Waste glass could hold key to high-performance battery materials

Despite long-established recycling schemes, many millions of glass bottles still end up in landfill every year, representing a significant waste of resources. Mechanical and electrical engineers at the University of California, Riverside, have now discovered that glass from waste can be turned into a material for lithium ion battery electrodes using a low-cost chemical process. Moreover, batteries using these electrodes significantly outperform conventional cells with graphite electrodes, they claim.

Mechanical engineer Cengiz Ozkan and electrical engineer Mihri Ozkan have previously led efforts to make battery electrodes from other environmentally-friendly materials, including mushrooms and fossil-rich earth. Their latest effort, detailed in a paper in the Nature journal Scientific Reports, draws on previous research that found that nanostructured silicon anodes can store up to 10 times as much energy in a lithium-ion cell than conventional graphite anodes; the silicon is able to absorb large amounts of lithium and the nanostructured form prevents the material from swelling when this happens, protecting the mechanical integrity of the battery.

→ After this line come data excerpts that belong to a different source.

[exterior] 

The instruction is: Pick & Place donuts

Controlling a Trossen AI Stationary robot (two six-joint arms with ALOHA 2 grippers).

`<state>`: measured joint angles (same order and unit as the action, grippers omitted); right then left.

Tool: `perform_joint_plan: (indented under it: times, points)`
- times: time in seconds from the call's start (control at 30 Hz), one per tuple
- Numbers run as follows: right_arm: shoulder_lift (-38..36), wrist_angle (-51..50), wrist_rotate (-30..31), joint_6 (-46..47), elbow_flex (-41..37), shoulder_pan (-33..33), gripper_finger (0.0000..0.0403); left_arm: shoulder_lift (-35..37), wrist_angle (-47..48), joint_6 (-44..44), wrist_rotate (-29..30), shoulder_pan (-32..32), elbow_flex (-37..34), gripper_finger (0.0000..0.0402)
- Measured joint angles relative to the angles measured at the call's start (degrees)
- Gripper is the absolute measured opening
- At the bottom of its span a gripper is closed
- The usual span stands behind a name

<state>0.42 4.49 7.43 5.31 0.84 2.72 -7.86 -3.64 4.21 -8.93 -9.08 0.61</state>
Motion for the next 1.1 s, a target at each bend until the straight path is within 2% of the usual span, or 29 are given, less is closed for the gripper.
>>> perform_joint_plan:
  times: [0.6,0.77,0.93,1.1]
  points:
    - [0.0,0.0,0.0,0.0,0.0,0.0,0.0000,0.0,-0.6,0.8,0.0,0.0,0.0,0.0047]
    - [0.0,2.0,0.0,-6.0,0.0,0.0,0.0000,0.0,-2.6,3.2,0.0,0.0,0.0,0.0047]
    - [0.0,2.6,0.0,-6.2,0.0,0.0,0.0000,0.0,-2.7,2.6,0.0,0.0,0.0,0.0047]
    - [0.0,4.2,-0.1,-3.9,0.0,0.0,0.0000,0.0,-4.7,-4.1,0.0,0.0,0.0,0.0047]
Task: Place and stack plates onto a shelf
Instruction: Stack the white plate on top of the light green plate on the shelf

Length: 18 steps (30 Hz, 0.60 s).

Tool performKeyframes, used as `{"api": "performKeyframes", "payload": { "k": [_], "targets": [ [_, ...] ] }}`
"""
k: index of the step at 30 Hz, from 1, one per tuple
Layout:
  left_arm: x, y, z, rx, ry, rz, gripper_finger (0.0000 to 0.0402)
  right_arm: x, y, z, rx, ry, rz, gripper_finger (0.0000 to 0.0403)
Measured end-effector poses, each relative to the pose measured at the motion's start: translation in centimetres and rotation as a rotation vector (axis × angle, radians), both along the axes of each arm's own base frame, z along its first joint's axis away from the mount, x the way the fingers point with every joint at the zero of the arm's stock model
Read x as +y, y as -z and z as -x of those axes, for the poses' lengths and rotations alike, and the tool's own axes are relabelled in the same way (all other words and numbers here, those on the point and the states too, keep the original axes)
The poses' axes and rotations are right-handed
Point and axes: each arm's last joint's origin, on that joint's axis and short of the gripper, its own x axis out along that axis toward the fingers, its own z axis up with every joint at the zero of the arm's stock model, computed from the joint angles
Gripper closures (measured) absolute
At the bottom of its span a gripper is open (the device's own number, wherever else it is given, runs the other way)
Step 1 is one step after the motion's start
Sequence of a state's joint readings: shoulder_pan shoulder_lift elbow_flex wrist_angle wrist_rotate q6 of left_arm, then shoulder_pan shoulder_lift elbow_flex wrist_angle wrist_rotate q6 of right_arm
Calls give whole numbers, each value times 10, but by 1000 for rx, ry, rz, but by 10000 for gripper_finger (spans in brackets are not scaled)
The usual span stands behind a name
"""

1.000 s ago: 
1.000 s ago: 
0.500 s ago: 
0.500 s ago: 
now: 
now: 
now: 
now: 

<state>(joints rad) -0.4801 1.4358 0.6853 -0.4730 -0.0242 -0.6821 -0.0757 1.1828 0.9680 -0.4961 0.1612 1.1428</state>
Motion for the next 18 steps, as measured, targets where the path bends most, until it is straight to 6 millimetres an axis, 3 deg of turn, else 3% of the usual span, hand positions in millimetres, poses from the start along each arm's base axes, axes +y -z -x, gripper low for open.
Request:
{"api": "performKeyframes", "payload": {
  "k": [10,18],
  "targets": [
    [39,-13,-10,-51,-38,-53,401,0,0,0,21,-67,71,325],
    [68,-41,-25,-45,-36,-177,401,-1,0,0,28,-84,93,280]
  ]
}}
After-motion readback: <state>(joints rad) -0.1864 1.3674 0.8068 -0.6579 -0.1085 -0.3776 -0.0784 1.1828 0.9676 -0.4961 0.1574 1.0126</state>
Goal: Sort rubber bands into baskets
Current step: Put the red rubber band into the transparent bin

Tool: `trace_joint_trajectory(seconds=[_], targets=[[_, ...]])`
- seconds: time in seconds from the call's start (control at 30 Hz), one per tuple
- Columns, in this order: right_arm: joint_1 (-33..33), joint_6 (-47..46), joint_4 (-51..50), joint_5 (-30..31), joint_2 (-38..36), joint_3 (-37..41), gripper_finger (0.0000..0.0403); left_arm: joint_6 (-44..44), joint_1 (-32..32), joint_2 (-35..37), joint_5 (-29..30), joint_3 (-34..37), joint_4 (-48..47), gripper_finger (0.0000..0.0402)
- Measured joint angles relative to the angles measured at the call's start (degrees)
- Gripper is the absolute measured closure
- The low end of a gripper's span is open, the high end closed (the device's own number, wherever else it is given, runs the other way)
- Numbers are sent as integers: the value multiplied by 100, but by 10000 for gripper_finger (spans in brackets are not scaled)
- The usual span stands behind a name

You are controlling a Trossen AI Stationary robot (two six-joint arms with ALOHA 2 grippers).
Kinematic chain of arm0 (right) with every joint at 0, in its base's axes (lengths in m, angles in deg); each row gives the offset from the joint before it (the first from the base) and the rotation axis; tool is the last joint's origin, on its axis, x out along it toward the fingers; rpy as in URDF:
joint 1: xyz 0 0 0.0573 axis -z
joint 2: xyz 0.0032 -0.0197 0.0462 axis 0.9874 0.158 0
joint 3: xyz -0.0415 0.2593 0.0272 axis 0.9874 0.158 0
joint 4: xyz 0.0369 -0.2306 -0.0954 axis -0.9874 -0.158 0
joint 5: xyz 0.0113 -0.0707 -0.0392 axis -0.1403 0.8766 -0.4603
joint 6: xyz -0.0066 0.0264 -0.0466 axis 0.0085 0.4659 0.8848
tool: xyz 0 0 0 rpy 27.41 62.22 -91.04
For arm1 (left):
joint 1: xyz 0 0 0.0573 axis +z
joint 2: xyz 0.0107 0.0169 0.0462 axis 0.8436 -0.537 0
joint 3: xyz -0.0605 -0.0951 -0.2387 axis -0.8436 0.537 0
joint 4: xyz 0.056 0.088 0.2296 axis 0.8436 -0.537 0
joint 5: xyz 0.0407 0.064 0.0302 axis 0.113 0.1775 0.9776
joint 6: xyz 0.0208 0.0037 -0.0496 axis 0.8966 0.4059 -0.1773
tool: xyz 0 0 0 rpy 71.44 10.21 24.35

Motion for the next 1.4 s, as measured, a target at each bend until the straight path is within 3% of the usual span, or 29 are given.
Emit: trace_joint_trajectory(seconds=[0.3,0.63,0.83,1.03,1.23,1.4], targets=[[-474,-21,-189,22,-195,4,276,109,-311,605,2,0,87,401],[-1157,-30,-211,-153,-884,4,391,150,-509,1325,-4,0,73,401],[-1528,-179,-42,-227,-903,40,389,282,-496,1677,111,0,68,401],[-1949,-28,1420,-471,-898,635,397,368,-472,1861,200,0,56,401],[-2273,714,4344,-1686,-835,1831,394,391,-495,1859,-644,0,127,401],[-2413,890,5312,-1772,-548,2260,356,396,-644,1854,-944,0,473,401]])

The Ozkans tried glass as a starting material because it contains fewer impurities than their other candidates and therefore requires less treatment. They then used a three step technique to make their electrodes. First, they ground glass from waste bottles into a fine white powder. This was then subjected to a reaction with magnesium at around 650°C, reducing the silicon dioxide of the glass into nanostructured particles of elemental silicon, which were coated in carbon to improve their stability and energy storage properties.

The team then made coin-type batteries using the silicon material in the anode. They report that the electrodes showed "excellent electrochemical performance with a capacity ~1420 mAh/g at C/2 rate after 400 cycles." The lead author of the paper, graduate materials science and engineering student Changling Li, says that every bottle can provide enough nanosilicon for hundreds of batteries.

"We started with a waste product that was headed for the landfill and created batteries that stored more energy, charged faster, and were more stable than commercial coin cell batteries. Hence, we have very promising candidates for next-generation lithium-ion batteries," Li said. The batteries produced would be suited to challenging application such as electric vehicles and electronic devices, the researchers added.